Please give back, exactly as written, only the line containing "point to the right" and every line after it until the data below ends.
__________________________________________________
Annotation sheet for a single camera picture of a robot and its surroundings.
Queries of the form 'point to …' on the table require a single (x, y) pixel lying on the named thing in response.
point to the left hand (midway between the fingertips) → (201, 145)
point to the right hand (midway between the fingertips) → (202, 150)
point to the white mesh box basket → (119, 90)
__________________________________________________
EXERCISE SOLUTION —
point to the right hand (midway between the fingertips) → (202, 150)
point to the white mesh box basket → (119, 90)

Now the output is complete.